I’m afraid of losing my voice. I’m afraid it will vanish in the rush of the world turned back on.

I’m afraid of entering society’s maze again. Maybe I’ll shrink back into a titmouse, when for a time I felt as explosive as a volcano, as wild as a dragon, solid as a pyramid, serene as a falcon.

I’m afraid we will return to chit-chat and patter talk, and it will be hard to know anyone’s soul when the expected response to ‘How are you?’ is ‘Fine.’ It’s so hard to get a foothold, I feel like I’m just clinging on.


When I was growing up, before I started thinking my body wasn’t skinny enough, I would spend all summer at the pool.

I remember how quiet it was under the water. When you are completely surrounded by blue, everything is connected. The water presses into you — heavy and complete — bending the sun into rippling diamonds, making waves every time someone would jump in, scattering crystalline bubbles everywhere.

We graduate to the world of air. It’s easier to get things accomplished here. Easier to move around, so light and transparent, but hard to feel the waves that connect me and you.


I’ve been so cradled in our shelter that I am not afraid of the virus anymore, I’m afraid of people. I’d like to add in one friend at a time. I’d like to vet people for trustworthiness and sensitivity.

I get overwhelmed by all the messages: the facial expressions, the look in the eyes, the tones of voice, and sleights of phrase. My mind gets noisier and noisier until its motor overheats with the task of interpreting it all, running over and over that it’s all my fault.

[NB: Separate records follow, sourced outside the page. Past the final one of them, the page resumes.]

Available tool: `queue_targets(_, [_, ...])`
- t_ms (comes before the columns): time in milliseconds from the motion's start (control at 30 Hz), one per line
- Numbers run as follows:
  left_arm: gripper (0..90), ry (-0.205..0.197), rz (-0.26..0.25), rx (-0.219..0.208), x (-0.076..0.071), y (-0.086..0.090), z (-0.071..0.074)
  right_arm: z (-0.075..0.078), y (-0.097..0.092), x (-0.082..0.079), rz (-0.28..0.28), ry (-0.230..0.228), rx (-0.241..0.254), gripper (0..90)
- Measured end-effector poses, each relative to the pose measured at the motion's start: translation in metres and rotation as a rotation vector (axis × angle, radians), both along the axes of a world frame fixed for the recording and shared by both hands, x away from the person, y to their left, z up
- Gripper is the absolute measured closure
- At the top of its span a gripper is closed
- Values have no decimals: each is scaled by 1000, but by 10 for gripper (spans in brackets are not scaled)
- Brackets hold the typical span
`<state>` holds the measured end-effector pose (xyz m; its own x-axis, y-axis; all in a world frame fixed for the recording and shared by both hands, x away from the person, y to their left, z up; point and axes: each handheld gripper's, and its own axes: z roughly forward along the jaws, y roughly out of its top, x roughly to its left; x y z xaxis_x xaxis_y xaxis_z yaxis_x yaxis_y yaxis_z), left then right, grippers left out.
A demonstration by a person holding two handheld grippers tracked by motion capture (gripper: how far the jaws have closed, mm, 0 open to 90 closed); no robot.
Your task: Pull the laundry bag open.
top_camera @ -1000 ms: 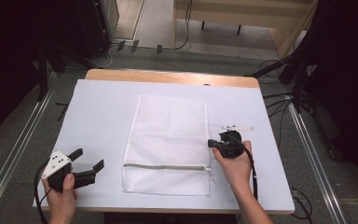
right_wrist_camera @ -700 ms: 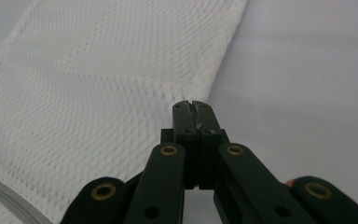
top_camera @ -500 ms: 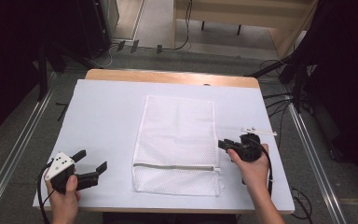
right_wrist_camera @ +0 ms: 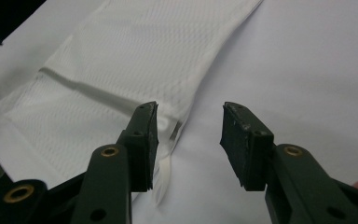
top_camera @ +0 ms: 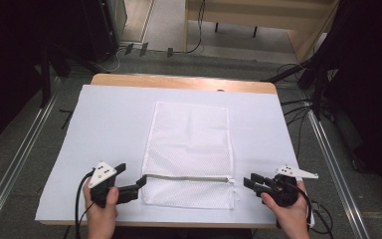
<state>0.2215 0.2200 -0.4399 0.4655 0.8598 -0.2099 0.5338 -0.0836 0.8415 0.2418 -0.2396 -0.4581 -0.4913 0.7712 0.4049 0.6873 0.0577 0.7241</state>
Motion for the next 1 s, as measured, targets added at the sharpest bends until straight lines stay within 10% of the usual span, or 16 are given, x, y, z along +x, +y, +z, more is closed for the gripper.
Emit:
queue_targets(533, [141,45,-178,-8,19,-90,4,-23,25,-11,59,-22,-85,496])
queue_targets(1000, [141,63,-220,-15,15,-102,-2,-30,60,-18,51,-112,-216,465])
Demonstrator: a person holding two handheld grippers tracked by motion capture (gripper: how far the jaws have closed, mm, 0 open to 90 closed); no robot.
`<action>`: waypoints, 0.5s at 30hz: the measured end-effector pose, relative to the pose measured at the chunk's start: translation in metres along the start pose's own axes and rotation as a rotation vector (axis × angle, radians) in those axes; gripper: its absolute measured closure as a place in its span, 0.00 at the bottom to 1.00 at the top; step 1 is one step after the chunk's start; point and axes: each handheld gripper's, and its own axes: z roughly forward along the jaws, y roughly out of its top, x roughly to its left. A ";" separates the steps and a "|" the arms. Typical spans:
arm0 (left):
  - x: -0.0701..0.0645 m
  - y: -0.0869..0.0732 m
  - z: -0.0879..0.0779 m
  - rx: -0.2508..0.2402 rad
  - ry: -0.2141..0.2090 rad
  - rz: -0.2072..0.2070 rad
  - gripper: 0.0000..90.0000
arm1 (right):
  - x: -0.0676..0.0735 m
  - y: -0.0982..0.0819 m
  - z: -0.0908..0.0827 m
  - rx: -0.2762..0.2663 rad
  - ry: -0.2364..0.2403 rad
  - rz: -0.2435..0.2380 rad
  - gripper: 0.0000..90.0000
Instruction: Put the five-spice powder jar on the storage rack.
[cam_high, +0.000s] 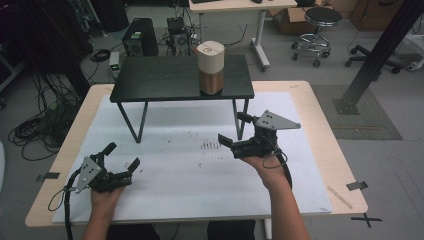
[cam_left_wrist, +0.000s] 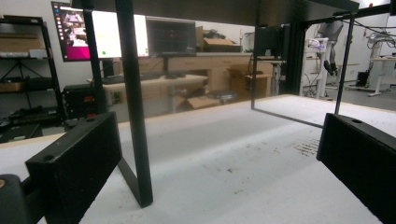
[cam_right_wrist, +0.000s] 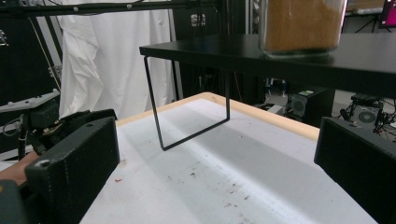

I’ve had emotional breakdowns over how I handled children’s party invitations. I’ve based my self-esteem on whether a handful of people I don’t know likes me. I’ve emptied myself trying to smooth out the rough parts until I was hollow.


Outside the bedroom that Mark, Luke, and Diana cuddle up in every night, I sing lullabies into the hallway. The floorboards of heart pine shimmer from the light of the neighbor’s window across the way.

I see the squared doorframes, the slanted lines of light, and each room looks separate. One door is closed, one room is open, one space holds clothing and one holds a bath, one room is suffused with lamplight and one is dark.

They seem separate, but they’re all attached. To the same hall, the same story. They’re part of the same house, built by the same man for his one family.

The notes of Edelweiss — E-G-C-B-G — travel through the air whether someone is listening or not. And even if that musical alphabet means nothing, I am still connected to my children, whether they are awake or asleep, in the house or on the street, pleasing me or making me angry.

When everyone seems scattered, I want to be the glue. Melting into the cracks, filling in the empty spaces, supplying the missing notes. 

I need to remember how to be the swimmer, instead of the water. To dive in and play, no matter what my body looks like, where the lanes markings are, or what anyone else is doing. Plunging and swirling and flipping upside down, until I’m tired and it’s time to ride my bike back home.